BWW Review: MY LAND'S SHORE, Ye Olde Rose and Crown Theatre

BWW Review: MY LAND'S SHORE, Ye Olde Rose and Crown Theatre

When the word "epic" is used to describe a new musical, seasoned reviewers tend to suck on a thoughtful tooth and thank the hyperbolae of PR for a word they're unlikely to use. There's a mention too somewhere of "the Welsh Les Mis" to ratchet expectations up to 11. And yet, the first number, "Burning", sung by miners glistening with sweat, full of the dignity of labour, their women standing beside them while their masters stand above, had plenty of epic and a touch of Les Mis about it - so, maybe?

It didn't quite turn out that way, but it showed the potential that gnawed away at my mind for the next two and a half hours. The songs, by Christopher J Orton and Robert Gould, continued to be strong, the singing (especially in the choral work we associate strongly with South Wales) varied between the good and the very good indeed and Brendan Matthew's direction never lost its assured purpose on Joana Dias's splendid set. For all that, the production never quite added up to the sum of its parts.

The show is based on the Merthyr Rising, an insurrection of working class communities rooted in the solidarity of mining and fanned by the spirit of reform that led to the Representation of the People Act 1832, which extended the franchise but stopped well short of universal suffrage. That, though, was all in the future - in 1831, miners' wages were cut to starvation levels, the price of bread was hiked and the owners of the mines and ironworks that provided the raw materials to the workshops of the world were in no mood to parley with the workers. Violence, and death, followed.

This production focuses on Richard Lewis, the only man hanged (pour encourager les autres, natch) despite almost certainly being innocent of the particulars of the charge. Aidan Banyard, looking particularly well fed and sporting the orthodontically perfect teeth that the 19th century's Great Unwashed always display in 2017's films and stage shows, sings well and is completely credible as a a man torn between family responsibilities and union brotherhood. He gets good support from Rebecca Gilliland as his wife, Angharad, whose song with the other long suffering women, "I Know I Love Him" is a real highlight in Act Two. There's plenty of excellent playing too by Aaron Clingham's six piece band, the music consistently engaging and interesting, nicely balanced with the voices in an intimate space.

But, and it irks me to have to say it as new musicals are few and far between and so difficult to get right, the show doesn't quite work. In development in one way or another for fifteen years, the production has grown flabby, the plot moving too slowly, characters perfectly well established revisited unnecessarily and subplots (a Thomas Hardy style rape of a servant girl by an evil aristocrat adding little to the story for example) getting in the way of the narrative drive. The 35 songs carry the plot with more than enough clarity and passion, the somewhat pedestrian dialogue merely adding running time to an already long show.

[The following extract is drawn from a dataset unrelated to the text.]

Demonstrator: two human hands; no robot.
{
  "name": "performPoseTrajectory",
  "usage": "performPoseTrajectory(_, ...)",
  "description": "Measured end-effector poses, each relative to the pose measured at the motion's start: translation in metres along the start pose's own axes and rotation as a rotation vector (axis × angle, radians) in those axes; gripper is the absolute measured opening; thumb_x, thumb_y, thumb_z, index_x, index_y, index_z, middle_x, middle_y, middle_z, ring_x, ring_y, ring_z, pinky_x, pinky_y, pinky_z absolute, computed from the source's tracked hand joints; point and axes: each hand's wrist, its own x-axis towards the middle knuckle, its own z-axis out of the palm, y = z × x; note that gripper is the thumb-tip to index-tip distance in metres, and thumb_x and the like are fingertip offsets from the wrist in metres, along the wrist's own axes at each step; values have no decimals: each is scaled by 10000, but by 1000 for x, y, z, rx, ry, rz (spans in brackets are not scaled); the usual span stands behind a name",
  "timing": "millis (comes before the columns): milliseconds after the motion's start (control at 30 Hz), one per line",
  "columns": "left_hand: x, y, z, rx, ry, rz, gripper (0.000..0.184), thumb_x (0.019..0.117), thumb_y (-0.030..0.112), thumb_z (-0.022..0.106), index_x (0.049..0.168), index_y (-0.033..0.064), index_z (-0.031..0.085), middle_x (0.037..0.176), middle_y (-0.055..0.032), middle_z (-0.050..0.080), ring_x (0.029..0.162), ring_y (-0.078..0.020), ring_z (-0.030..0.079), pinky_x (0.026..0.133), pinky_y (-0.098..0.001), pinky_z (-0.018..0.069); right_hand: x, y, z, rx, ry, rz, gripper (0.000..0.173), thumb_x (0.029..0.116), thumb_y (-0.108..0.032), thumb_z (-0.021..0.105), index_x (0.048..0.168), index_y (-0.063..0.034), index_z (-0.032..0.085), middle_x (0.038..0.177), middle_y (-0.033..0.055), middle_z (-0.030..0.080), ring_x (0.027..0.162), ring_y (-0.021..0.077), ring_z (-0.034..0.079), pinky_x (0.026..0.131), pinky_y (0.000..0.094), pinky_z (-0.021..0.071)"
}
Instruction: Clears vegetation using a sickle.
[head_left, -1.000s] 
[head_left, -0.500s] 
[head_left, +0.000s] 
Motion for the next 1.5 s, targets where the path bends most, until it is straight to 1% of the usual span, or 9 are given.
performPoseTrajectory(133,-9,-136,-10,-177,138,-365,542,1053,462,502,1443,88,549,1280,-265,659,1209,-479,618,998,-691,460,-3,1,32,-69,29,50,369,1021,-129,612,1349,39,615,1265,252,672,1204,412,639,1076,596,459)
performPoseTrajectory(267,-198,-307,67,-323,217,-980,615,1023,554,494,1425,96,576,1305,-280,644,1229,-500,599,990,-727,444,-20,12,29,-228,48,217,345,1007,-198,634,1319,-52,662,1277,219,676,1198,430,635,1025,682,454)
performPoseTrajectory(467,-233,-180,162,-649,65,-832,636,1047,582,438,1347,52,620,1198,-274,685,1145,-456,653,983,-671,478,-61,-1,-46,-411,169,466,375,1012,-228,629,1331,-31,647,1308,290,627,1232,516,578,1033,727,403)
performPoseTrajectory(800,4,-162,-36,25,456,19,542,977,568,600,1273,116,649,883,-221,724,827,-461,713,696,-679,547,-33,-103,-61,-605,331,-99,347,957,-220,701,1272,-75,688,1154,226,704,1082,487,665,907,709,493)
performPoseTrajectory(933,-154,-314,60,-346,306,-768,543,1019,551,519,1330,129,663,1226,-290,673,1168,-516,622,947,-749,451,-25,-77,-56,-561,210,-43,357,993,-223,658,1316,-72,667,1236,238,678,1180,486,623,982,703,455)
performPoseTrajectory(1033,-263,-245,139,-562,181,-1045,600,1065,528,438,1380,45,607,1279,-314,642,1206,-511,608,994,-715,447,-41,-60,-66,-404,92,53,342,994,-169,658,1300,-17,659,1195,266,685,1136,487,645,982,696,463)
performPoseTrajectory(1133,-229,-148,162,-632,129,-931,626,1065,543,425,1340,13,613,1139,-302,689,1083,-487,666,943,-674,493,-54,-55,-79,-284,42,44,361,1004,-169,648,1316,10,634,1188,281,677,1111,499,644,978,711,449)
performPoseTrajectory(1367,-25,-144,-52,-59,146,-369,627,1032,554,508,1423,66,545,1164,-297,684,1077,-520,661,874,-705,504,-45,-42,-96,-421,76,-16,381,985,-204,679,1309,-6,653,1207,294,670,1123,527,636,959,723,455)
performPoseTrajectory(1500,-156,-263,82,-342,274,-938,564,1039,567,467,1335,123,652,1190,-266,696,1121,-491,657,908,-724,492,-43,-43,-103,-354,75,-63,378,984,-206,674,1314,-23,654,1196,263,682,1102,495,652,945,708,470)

There is an epic musical in My Land's Shore that will have people talking of Les Mis, but it's buried in too many characters, too much exposition and too many songs for it to shine through. One or two of the miners' picks and shovels, judiciously, if metaphorically, deployed, could deliver this work's tremendous potential, if Gould and Orton can be as ruthless as the industrialists their musical so roundly, and rightly, condemns.

My Land's Shore continues at Ye Olde Rose and Crown Theatre until 26 February.

Photo David Ovenden.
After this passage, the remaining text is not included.